Mechanical ventilation

Mechanical ventilation aims to correct abnormalities in oxygenation of the blood and tissues, reduce the respiratory effort and prevent dynamic hyperinflation.

Principles of Mechanical Ventilation

Mechanical ventilation is basically used to:^[1]
- Increase PaO2
- Lower PaCO2
- Relieve respiratory effort

Indications

Life threatening respiratory failure:^[2]^[3]^[4]^[5]
- Severe respiratory failure with failure of non-invasive ventilation (NIV) in addition to rapid, shallow breathing, cardiopulmonary arrest, and severe hemodynamic compromise.
Failure of noninvasive ventilation:
- Indications of failed NIV include:
  - A lack of improvement in arterial carbon dioxide tension (PaCO2) and pH within 1.5 - 2 hours
  - Encephalopathy
  - Agitation
  - Unclearable secretions
  - Intolerable mask interface
  - Decreased oxygen saturation
  - Hemodynamic instability
Arterial blood gas abnormalities
- Incorrectable hypoxemia despite oxygen supplementation
- Severe respiratory acidosis unresponsive to therapy and/or NIV

Endotracheal intubation

Endotracheal intubation acts as the connection between the ventilator and the patient.^[6]^[4]
Intubation can be performed endotracheally or through a tracheostomy.
The tube must be placed correctly, and this is confirmed through:
- Chest x-ray
- Chest auscultation
- Carbon dioxide detector
Proper cuff pressure must be maintained and not exceed 25mmHg
The airways should be suctioned to ensure patency of the airway:
- Suctioning may occur through an open or closed circuit suction catheter.
- Routine suctioning is not recommended as this may lead to complications such as:
  - Desaturation
  - Arrhythmias
  - Bronchospasm
  - Cough
  - Entry of secretions into the lower respiratory tract
The endotracheal tube insertion depth varies by gender and is measured from the lower incisors:
- In males: 23cm
- In females: 21cm
The tube is affixed in place using tape to prevent accidental extubation or further downward movement toward the main bronchus.
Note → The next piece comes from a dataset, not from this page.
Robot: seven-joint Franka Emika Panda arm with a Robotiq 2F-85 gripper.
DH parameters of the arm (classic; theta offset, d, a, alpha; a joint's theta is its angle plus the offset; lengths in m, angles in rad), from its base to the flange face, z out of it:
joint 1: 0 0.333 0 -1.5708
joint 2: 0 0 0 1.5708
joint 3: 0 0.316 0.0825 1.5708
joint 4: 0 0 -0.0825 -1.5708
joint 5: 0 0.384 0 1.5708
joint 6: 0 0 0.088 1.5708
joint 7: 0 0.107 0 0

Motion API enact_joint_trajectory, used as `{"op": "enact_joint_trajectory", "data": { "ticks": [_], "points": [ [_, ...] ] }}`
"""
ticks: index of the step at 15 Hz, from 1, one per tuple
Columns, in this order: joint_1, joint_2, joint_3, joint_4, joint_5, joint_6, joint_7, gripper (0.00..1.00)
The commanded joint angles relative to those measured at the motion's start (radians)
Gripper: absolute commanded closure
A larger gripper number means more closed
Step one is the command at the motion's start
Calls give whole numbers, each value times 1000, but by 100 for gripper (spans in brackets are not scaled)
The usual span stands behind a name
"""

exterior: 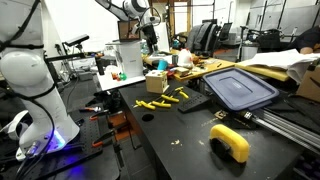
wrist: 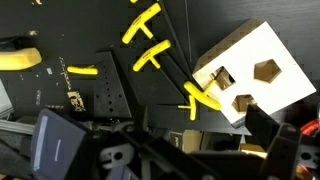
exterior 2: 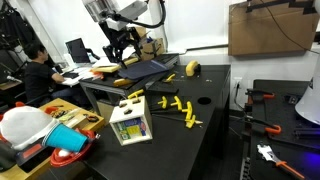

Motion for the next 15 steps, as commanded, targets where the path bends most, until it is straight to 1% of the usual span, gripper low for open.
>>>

Types of Mechanical Ventilation

Positive-pressure and Negative pressure ventilation

There are two ways in which a pressure gradient may be created to allow air into the lungs:^[7]^[8]^[3]
- Increase the air pressure in the bronchi (positive pressure)
- Decrease pressure in the alveoli (negative pressure)

Controlled and patient-initiated ventilation

Ventilatory support may be controlled or patient-initiated:
- Controlled ventilation will deliver support independent of the patient's respiratory efforts
- Patient-controlled ventilation allows ventilation to be delivered in sync with the patient's own spontaneous breathing. In this type of ventilation, the patient's breathing is detected through pressure and airflow trigger mechanisms.

Pressure-targeted and volume-targeted ventilation

With positive pressure ventilation, pressure or volume may be an independent variable:
- In volume-targeted ventilation, the tidal volume is set by the physician or respiratory assistant, the pressure in this case is a dependent variable.
  - This means that airway pressure is the result of a set tidal volume and ispiratory volume, along with the patient's lung compliance, resistance and muscular activity.
- In pressure-targeted ventilation, airway pressure is set, and the volume is dependent.
  - The tidal volume in this scenario is a result of inspiratory time, along with the patient's lung compliance, resistance and muscular activity.

Ventilator Modes

Pressure support ventilation (PSV)
- can be categorized as patient-initiated, pressure-targeted ventilation. With PSV, ventilatory assistance occurs only in response to the patient’s spontaneous inspiratory efforts. With each inspiratory effort, the ventilator raises airway pressure by a preset amount. When the inspiratory flow rate decays to a minimal level or to a percentage of initial inspiratory flow (eg, 25% of peak flow), inspiration is terminated.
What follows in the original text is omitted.